Managing a Dilemma: Social Contagion Self-Diagnosis in Adolescents and Young Adults

July 1, 2024
Circe Cooke, MD
From The Carlat Child Psychiatry Report
Issue Links: Editorial Information | PDF of Issue

Circe Cooke, MD. Child and adolescent psychiatrist, Presbyterian Healthcare Services, Albuquerque, NM.

Dr. Cooke has no financial relationships with companies related to this material.

Logan, age 15, asks for “autism testing” because he states he is “neuro-atypical.” You do not see symptoms of autism and wonder whether his self-diagnosis is the result of social contagion. What should you do?

In social contagion, information, behaviors, ideas, and emotions spread through a social group like a contagious disease. Adolescents are particularly susceptible as they navigate self-identity and the desire to fit in. Social contagion has been documented in schools, neighborhoods, families, and adolescent therapy groups (Christakis NA and Fowler JH, Stat Med 2013;32(4):556–577).
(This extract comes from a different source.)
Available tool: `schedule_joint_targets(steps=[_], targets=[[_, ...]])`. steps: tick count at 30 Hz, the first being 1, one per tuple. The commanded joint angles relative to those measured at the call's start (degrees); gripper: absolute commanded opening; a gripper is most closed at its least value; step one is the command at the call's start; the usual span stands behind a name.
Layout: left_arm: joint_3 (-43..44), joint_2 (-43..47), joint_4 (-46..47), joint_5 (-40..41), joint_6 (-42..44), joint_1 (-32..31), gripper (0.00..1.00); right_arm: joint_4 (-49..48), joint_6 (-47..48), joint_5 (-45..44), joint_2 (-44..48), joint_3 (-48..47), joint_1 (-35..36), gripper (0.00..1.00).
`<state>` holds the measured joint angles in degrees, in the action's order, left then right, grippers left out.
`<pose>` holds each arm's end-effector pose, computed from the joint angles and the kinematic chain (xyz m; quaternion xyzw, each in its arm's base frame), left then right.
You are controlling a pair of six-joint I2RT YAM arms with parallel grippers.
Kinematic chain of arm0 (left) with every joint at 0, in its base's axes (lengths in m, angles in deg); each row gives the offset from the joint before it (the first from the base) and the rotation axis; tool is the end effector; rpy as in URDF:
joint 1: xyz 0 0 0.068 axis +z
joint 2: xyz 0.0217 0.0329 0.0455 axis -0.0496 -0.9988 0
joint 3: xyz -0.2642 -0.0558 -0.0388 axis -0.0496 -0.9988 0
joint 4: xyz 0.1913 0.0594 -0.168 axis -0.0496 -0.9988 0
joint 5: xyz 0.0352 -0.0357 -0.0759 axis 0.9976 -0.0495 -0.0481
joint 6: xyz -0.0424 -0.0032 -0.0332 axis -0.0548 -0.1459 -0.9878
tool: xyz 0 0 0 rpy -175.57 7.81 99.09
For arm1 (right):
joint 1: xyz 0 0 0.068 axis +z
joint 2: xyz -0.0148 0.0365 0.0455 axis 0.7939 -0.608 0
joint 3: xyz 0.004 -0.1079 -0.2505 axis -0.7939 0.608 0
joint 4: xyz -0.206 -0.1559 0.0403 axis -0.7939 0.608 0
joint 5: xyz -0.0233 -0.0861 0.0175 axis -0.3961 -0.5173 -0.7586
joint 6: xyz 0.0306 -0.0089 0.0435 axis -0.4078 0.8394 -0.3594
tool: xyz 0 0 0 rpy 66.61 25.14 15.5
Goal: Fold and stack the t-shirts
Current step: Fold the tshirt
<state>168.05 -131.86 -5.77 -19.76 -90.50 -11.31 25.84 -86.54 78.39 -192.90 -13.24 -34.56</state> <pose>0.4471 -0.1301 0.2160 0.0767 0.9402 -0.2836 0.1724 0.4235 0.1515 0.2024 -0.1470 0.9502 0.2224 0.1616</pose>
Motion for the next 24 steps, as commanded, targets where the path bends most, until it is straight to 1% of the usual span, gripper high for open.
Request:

Sources of social contagion

There are numerous paths to social contagion. Here are five common ones:

  • In-person conversations (eg, memories of an event altered through social interaction)
  • Nonverbal behavior of emotionally expressive individuals in the same room (eg, a person silently crying during group therapy)
  • Behaviors of individuals living in close proximity (eg, disordered eating habits spreading through a dorm)
  • Conversations among a social network, for good or ill (eg, choir members influencing each other not to use drugs, or football teammates encouraging alcohol use)
  • Social media with broad, public reach (eg, a popular influencer discussing “everyone’s ADD”)

Social media

Most teens report positive social media experiences, such as providing support for isolated or distressed adolescents, or promoting connections with peers facing similar problems (www.tinyurl.com/mr262pwv). However, some platforms reinforce harmful behaviors, such as disordered eating, self-mutilation, and suicidality (Martínez V et al, Curr Opin Psychiatry 2023;36(3):237–242).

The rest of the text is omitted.